Webb Telescope Reveals Diamond-Rich Exoplanet Defying Planetary Formation Theories

A groundbreaking discovery by scientists using NASA’s James Webb Space Telescope has unveiled a previously unknown type of exoplanet – PSR J2322-2650b – whose atmosphere and composition challenge existing models of planetary formation. The newly observed world, possessing a stretched, lemon-like shape, may even harbor vast reserves of diamonds deep within its interior.

The exoplanet, officially named PSR J2322-2650b, is shrouded in an atmosphere dominated by helium and carbon, a stark contrast to the hydrogen-rich atmospheres typically found on known exoplanets. Roughly the size of Jupiter, the planet is enveloped in dark, soot-like clouds, where intense pressure could be compressing carbon into crystalline structures. This unusual world orbits a rapidly spinning neutron star, also known as a pulsar.

A Carbon World Unlike Any Other

“The planet orbits a star that’s completely bizarre – the mass of the Sun, but the size of a city,” explained a senior astrophysicist from the University of Chicago, the study’s principal investigator. The research, accepted for publication in The Astrophysical Journal Letters, details a planetary atmosphere unlike any previously observed.

The discovery came as a complete surprise to the research team. “I remember after we got the data down, our collective reaction was ‘What the heck is this?’” recalled a researcher at the Carnegie Earth and Planets Laboratory in Washington, D.C.

Orbiting a Pulsar in a Deadly Embrace

PSR J2322-2650b orbits a pulsar, a rapidly rotating neutron star emitting powerful beams of electromagnetic radiation. While much of this radiation is invisible to Webb’s infrared instruments, the telescope’s unique positioning allows for uninterrupted observation of the planet.

“This system is unique because we are able to view the planet illuminated by its host star, but not see the host star at all,” stated a Stanford University graduate student involved in modeling the planet’s orbit. “So we get a really pristine spectrum. And we can better study this system in more detail than normal exoplanets.”
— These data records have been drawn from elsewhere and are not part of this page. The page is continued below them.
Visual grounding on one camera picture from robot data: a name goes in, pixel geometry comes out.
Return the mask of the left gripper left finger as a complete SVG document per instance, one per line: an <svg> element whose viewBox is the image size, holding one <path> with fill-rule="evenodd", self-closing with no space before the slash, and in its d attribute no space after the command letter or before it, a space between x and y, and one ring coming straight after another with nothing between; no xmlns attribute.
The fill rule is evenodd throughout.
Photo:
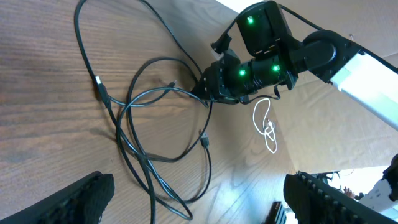
<svg viewBox="0 0 398 224"><path fill-rule="evenodd" d="M95 171L1 223L99 223L114 193L113 174Z"/></svg>

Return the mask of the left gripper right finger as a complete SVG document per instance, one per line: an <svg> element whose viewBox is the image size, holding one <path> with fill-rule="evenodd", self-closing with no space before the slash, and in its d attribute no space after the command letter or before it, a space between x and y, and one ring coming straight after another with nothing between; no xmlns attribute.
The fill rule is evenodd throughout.
<svg viewBox="0 0 398 224"><path fill-rule="evenodd" d="M395 224L306 172L287 174L283 192L299 223Z"/></svg>

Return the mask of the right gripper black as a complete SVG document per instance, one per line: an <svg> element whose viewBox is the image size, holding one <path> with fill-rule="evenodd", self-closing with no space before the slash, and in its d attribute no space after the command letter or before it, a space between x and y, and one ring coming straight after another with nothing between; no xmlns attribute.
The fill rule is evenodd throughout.
<svg viewBox="0 0 398 224"><path fill-rule="evenodd" d="M234 105L242 102L239 87L246 76L236 53L228 49L219 60L213 62L202 74L190 93L202 100Z"/></svg>

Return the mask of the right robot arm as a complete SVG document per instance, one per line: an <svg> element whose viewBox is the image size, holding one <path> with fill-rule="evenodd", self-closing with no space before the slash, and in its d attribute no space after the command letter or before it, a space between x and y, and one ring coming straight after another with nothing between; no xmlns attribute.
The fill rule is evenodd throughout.
<svg viewBox="0 0 398 224"><path fill-rule="evenodd" d="M315 26L303 40L293 37L274 1L248 6L233 20L251 59L240 61L223 32L211 48L220 59L205 69L192 93L202 100L249 104L258 90L295 86L310 72L350 96L390 127L397 127L397 67L331 30Z"/></svg>

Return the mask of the cardboard panel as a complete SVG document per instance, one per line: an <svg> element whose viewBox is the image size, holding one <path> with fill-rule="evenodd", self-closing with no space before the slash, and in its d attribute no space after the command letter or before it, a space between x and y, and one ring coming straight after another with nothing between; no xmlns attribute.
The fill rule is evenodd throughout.
<svg viewBox="0 0 398 224"><path fill-rule="evenodd" d="M397 64L397 0L284 1L298 40L315 26L356 42ZM277 129L297 170L386 166L397 154L397 131L315 75L301 73L293 90L272 103Z"/></svg>

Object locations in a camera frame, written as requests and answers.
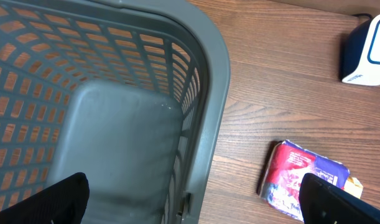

A Startling Atmospheric Discovery

Analysis of the planet’s atmospheric signature revealed an unexpected composition. Instead of the expected water, methane, and carbon dioxide, scientists detected molecular carbon, specifically C3 and C2. The extreme pressure within the planet could cause this carbon to crystallize, potentially forming diamonds beneath the surface.

“It’s very hard to imagine how you get this extremely carbon-enriched composition,” the lead researcher noted. “It seems to rule out every known formation mechanism.”

The planet’s orbit is remarkably close to its star – just 1 million miles, compared to Earth’s 100 million-mile distance from the Sun. This proximity results in an incredibly short orbital period of just 7.8 hours. Modeling of subtle brightness changes revealed that the intense gravitational forces from the pulsar are stretching the planet into its distinctive lemon-like shape.

A “Black Widow” System?

The system may fall into a rare category known as a “black widow” system, characterized by a fast-spinning pulsar and a smaller companion. In these systems, the pulsar’s powerful wind and radiation gradually strip material from the companion. However, in this case, the companion is classified as an exoplanet, not a star.

“Did this thing form like a normal planet? No, because the composition is entirely different,” the lead researcher explained. “Did it form by stripping the outside of a star, like ‘normal’ black widow systems are formed? Probably not, because nuclear physics does not make pure carbon.”

Unraveling the Mystery

One proposed explanation, offered by a leading expert on black widow systems at Stanford University, suggests that as the companion cools, carbon and oxygen crystallize, with pure carbon crystals rising to the surface and mixing with helium. However, the mechanism preventing oxygen and nitrogen from doing the same remains a point of contention.

“But it’s nice to not know everything,” the Stanford researcher added. “I’m looking forward to learning more about the weirdness of this atmosphere. It’s great to have a puzzle to go after.”

The Power of the James Webb Space Telescope

This discovery was only possible thanks to the James Webb Space Telescope’s exceptional infrared sensitivity and unique observing conditions. Positioned approximately one million miles from Earth, Webb utilizes a massive sunshield to maintain extremely cold temperatures, crucial for detecting faint infrared signals.

“On the Earth, lots of things are hot, and that heat really interferes with the observations because it’s another source of photons that you have to deal with,” the lead researcher explained. “It’s absolutely not feasible from the ground.”

The research involved contributions from multiple institutions, including the University of Chicago, the Carnegie Earth and Planets Laboratory, and Stanford University, and was funded by NASA and the Heising-Simons Foundation. The discovery of PSR J2322-2650b marks a significant step forward in our understanding of planetary diversity and the complex processes that govern the formation of worlds beyond our solar system.